The distribution and proportion of patients who received 5‐HT₃RAs.

The distribution and proportion of patients who received glucocorticoids.

3.5. Antiemetic guideline adherence

At the time the survey was performed, Chinese ¹⁰ and international antiemetic guidelines ²³ recommended a triple‐drug regimen comprising an NK1RA, a 5HT₃RA, and a glucocorticoid, with or without olanzapine, as the evidence‐based approach to treat HEC. AGA was defined as the use of combination regimens including triple prophylaxis (NK1RA, 5HT₃RA, and glucocorticoid), with or without olanzapine, at the initiation of cisplatin‐based chemotherapy. The study found that 8699 patients (8.0%) received standard triplet therapy and 132 patients (0.1%) received olanzapine‐containing quadruple antiemetic regimen. The overall rate of AGA among patients treated with cisplatin‐based HEC regimens was low; thus, a comprehensive analysis of complete guideline adherence association with doses, frequencies, and durations of antiemetic drugs was not performed.

4. DISCUSSION

Due to the multifactorial causes of CINV, it is crucial to use a combination of antiemetic drugs from different classes to effectively prevent CINV caused by highly or moderately emetogenic chemotherapy, taking into account both the emetogenic potential of the chemotherapy regimen and the individual patient's risk factors. ³ Throughout the study period, both Chinese and international antiemetic guidelines have recommended inclusion of an NK1RA and/or olanzapine in managing acute and delayed CINV associated with HEC. However, in China, NK1RAs were a new class of antiemetics, and olanzapine was used as an off‐label antiemetic drug. Little information is currently available regarding the integration of NK1RAs and/or olanzapine into HEC treatment in clinical practice. ¹⁹ To our knowledge, this is the first study to apply real‐world data to comprehensively describe the utilization and trends of various antiemetic drugs, including NK1RAs and olanzapine, in the management of cisplatin‐based HEC‐induced nausea and vomiting in China.

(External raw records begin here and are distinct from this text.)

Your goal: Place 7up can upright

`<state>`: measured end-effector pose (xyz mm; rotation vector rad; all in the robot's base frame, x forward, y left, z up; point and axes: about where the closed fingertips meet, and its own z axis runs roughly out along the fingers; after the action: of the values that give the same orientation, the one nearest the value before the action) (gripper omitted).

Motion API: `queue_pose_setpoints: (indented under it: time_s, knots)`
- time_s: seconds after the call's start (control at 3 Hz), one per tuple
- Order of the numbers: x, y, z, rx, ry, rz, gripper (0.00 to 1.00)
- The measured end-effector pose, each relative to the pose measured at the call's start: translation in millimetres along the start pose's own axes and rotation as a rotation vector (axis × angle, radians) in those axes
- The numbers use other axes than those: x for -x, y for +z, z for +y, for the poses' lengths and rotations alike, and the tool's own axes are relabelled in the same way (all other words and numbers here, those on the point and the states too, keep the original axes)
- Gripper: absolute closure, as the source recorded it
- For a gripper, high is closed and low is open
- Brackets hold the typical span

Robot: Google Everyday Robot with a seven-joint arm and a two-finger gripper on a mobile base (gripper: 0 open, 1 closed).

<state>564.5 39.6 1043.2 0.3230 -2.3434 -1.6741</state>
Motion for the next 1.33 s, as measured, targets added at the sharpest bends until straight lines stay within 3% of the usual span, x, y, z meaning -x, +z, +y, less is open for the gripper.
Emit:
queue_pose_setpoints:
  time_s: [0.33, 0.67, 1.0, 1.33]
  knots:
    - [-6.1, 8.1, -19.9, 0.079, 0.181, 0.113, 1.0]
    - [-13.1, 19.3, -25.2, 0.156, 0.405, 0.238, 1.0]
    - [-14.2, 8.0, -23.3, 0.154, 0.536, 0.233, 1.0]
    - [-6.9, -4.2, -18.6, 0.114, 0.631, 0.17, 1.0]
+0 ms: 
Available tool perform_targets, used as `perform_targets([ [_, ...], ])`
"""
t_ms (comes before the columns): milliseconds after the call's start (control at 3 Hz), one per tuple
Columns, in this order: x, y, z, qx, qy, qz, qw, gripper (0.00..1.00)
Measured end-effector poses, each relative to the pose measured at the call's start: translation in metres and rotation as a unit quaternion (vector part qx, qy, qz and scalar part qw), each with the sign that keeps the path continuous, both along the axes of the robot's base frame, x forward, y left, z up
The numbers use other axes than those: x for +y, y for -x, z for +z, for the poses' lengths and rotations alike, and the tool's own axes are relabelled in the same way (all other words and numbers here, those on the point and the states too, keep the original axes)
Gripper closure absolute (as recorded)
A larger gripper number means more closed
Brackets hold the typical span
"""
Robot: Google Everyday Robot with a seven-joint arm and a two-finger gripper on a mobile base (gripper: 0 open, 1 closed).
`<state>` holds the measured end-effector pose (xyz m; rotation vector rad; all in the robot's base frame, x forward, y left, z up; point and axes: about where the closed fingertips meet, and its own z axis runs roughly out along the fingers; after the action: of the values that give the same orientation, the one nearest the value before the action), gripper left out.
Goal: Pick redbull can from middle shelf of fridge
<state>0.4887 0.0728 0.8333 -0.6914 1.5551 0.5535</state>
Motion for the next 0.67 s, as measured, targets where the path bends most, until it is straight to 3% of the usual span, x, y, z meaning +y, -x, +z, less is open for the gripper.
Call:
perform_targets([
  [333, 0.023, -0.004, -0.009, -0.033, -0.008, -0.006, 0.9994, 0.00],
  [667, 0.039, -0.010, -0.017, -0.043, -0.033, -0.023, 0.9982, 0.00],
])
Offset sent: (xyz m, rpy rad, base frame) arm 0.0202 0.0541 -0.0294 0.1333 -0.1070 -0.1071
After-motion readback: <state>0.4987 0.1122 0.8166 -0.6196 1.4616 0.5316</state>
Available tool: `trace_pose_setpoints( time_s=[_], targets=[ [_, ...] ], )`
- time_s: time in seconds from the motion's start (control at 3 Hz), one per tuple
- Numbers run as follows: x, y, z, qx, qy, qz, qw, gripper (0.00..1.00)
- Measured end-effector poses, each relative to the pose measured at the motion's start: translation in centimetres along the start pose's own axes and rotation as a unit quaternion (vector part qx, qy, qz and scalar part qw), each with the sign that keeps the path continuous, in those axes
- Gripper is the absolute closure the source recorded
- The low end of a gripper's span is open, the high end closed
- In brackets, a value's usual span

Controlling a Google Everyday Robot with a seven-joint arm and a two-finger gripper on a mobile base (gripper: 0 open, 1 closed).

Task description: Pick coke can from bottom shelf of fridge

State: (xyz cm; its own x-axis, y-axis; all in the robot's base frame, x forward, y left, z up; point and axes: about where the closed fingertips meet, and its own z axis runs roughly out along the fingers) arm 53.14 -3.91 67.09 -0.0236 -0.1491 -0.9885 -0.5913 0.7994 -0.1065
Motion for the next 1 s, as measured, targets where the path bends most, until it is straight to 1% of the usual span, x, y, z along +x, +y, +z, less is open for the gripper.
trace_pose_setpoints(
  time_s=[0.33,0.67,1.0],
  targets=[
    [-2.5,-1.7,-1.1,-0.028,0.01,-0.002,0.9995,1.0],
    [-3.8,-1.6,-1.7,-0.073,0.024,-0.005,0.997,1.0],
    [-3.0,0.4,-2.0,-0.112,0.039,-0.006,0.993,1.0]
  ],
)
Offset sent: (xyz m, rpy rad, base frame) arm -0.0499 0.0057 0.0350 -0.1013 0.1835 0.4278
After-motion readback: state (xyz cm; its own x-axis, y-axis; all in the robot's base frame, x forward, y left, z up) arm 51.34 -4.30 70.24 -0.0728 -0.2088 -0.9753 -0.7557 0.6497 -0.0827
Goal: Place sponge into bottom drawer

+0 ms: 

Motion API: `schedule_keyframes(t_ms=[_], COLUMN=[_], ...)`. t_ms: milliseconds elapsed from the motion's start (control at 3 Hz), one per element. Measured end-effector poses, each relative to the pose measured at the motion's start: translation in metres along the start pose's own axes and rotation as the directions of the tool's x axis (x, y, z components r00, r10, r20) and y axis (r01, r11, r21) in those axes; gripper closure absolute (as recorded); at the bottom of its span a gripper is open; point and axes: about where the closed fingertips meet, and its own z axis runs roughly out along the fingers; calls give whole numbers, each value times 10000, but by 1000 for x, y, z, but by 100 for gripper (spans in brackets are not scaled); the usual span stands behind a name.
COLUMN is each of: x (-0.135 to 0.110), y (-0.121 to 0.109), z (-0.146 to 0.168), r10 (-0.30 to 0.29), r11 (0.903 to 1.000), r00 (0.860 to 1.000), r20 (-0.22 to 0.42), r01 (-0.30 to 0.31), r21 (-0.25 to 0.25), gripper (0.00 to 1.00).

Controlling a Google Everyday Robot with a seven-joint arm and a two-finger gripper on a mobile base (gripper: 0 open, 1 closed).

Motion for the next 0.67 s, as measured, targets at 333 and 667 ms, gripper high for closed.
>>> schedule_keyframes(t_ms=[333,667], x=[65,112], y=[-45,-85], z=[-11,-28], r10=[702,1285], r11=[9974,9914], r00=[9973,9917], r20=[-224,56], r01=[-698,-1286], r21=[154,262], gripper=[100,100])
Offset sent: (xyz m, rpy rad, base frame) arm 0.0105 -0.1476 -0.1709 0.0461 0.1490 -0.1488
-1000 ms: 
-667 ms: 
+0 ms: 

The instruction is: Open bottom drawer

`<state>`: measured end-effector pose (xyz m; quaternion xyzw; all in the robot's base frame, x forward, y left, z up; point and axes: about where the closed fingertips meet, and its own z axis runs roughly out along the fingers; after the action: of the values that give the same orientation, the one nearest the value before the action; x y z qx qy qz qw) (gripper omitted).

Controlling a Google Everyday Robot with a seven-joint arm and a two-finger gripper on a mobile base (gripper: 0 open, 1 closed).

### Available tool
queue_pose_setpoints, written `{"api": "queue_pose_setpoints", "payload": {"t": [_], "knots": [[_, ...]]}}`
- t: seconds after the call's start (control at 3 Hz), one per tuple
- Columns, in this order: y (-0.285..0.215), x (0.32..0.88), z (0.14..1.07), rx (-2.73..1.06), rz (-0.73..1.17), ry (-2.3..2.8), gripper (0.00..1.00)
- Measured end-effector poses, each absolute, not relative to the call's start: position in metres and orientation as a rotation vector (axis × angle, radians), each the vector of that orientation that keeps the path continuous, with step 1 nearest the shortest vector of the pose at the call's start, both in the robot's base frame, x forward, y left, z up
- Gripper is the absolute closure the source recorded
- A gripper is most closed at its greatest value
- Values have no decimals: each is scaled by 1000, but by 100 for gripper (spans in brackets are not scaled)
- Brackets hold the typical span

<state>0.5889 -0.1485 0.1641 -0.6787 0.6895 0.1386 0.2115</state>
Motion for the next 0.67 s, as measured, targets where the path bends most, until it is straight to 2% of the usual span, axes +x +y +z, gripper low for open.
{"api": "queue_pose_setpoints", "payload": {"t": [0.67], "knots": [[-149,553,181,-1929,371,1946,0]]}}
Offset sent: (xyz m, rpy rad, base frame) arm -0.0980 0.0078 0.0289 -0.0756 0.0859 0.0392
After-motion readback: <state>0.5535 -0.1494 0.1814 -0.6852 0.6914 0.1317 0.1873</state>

Overall, our study has indicated that from 2015 to 2020, compliance with antiemetic guidelines for managing CINV associated with cisplatin‐based chemotherapy in China was markedly suboptimal. Despite consistent recommendations by antiemetic guidelines for the inclusion of a 5‐HT₃RA, a glucocorticoid, and an NK1RA, optionally combined with olanzapine, to alleviate acute and delayed CINV in HEC, our findings suggest that nonadherence primarily resulted from the omission of one or more antiemetic drugs. Specifically, NK1RAs were prescribed in only 10.1% of cases, which significantly reduced overall guideline adherence. The limited use of NK1RAs may be due to their high cost and exclusion from medical insurance reimbursement during the study period. Moreover, a notable 34.0% of patients did not receive glucocorticoid treatment, potentially arising from oncologists' concerns regarding serious side effects and infection risks. ²⁴ Additionally, our study identified that only 1.1% of patients received olanzapine, an antipsychotic agent, despite its established efficacy in managing acute, delayed, and refractory CINV of various etiologies. ²⁵ , ²⁶ The off‐label prescription of olanzapine as an antiemetic may restrict its availability in hospitals that limit such use, along with persistent concerns about its safety profile, even though numerous studies have affirmed its tolerability. ²⁷ Our study also revealed an underrecognition of anticipatory CINV in the HEC setting, with the anxiolytic lorazepam, which is beneficial for this condition, ²⁸ being prescribed to only a small number of patients. Inadequate management of anticipatory CINV can significantly impact patient quality of life and adherence to chemotherapy treatments. Finally, our study indicated that 13.3% of cisplatin‐based treatments did not include any antiemetic drug, highlighting a potential underestimation of emetic risk by oncologists and a lack of familiarity with antiemetic guidelines.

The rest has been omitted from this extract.